In I Dare, Pat Rin is given a rating of "1st Class S," S for "small," until the Pilot has enough flight time logged on the larger ships.

Master Pilots may train and certify other Pilots. All Liaden Scout Pilots are Master Class. A Pilot in training will be granted "provisional" status in grade as the student advances.
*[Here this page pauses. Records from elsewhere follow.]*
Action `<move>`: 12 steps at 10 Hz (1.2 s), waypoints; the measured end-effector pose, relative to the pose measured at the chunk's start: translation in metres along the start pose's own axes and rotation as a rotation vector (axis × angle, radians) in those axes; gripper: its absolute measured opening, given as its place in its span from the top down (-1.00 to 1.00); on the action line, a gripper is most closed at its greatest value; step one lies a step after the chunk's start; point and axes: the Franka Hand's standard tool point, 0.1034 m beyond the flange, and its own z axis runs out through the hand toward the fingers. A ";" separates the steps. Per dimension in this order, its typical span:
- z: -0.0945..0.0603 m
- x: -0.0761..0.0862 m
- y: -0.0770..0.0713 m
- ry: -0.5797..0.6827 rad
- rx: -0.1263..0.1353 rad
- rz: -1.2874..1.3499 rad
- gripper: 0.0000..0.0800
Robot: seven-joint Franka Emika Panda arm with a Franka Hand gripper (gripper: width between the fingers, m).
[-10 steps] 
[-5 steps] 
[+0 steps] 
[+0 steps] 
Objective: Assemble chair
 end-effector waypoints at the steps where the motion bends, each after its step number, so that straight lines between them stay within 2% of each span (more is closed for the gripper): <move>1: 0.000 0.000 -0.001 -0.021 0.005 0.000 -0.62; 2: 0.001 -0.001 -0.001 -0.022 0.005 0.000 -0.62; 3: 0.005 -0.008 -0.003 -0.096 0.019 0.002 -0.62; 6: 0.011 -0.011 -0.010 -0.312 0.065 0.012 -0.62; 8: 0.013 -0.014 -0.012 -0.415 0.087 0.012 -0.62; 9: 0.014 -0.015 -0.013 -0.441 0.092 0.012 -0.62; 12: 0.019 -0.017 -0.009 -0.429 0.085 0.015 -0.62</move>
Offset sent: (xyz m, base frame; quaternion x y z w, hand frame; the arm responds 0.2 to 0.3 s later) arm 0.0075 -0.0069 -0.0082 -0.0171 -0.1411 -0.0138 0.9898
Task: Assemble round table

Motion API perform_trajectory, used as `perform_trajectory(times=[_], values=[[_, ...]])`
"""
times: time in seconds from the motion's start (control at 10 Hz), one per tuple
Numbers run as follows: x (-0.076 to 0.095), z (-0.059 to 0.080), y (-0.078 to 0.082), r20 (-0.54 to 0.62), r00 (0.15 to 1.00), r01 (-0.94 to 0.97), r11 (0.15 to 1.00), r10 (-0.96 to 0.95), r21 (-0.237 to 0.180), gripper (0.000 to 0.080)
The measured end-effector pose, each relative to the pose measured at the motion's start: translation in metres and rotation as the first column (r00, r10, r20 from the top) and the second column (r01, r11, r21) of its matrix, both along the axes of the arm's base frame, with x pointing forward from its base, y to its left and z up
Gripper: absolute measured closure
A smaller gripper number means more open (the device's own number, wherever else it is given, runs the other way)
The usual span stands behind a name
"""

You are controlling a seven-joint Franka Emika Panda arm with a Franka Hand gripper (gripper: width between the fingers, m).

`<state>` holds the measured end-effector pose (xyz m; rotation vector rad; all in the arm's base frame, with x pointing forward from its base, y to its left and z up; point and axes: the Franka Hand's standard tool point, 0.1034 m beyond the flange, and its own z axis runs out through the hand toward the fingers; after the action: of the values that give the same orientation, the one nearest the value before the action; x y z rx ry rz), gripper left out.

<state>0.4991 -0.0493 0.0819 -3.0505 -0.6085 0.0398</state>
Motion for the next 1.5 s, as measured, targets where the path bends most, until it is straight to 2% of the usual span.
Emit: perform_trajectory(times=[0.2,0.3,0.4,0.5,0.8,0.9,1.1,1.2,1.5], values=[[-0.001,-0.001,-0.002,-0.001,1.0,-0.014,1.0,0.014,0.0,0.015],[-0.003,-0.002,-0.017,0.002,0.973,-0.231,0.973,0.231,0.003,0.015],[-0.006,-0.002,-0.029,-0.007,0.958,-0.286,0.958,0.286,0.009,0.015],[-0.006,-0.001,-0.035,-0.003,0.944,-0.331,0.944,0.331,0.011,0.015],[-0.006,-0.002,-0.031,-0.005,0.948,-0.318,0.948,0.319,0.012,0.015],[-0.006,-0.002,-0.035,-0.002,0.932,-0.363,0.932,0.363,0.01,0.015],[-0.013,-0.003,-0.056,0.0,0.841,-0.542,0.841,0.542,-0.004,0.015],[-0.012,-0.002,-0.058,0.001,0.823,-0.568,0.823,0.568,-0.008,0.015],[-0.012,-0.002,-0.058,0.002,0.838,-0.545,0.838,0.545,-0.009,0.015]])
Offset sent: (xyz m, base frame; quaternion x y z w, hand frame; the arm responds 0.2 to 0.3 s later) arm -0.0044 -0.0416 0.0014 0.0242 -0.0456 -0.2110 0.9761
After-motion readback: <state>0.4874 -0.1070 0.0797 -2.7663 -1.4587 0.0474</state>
== Awards and recognition ==

| Year | Organization | Award title, Category | Work | Result | Refs |
|---|---|---|---|---|---|
| 2002 | Romantic Times | Romantic Times Book Club Reviewers Choice Award for Best Science Fiction Novel | Scout's Progress | Won |  |
| 2002 | Fantasy, Futuristic and Paranormal (FF&P) Chapter of the Romance Writers of America | Prism Award | Scout's Progress | Won |  |
| 2002 | Fantasy, Futuristic and Paranormal (FF&P) Chapter of the Romance Writers of America | Prism Award | Local Custom | Nominated |  |
| 2005 | Golden Duck Award | Hal Clement Award | Balance of Trade | Won |  |
| 2008 | Association of Science Fiction and Fantasy Artists | Chesley Awards - Best Cover Illustration – Paperback Book | Donato Giancola, Crystal Dragon | Won |  |
| 2010 | Golden Duck Award | Hal Clement Award | Fledgeling | Nominated |  |
| 2011 | SF Site | SF Site Reader's Poll | Saltation | Nominated |  |
| 2012 | SF Site | SF Site Reader's Poll | Ghost Ship | Won |  |
| 2013 | SF Site | SF Site Reader's Poll | Dragon Ship | Won |  |
| 2014 | Locus | Locus Award, Science Fiction Novel | Necessity's Child | Nominated |  |
| 2014 | Locus | Locus Award, Science Fiction Novel | Trade Secret | Nominated |  |

==Fan fiction==
Lee and Miller strongly oppose fan fiction set in the Liaden universe, with Sharon Lee stating on her website, "We built our universes, and our characters; they are our intellectual property; and they are not toys lying about some virtual sandbox for other kids to pick up and modify at their whim. Steve and I do not sanction fanfic written in our universes; any such work that exists, exists without our permission, and certainly without our support."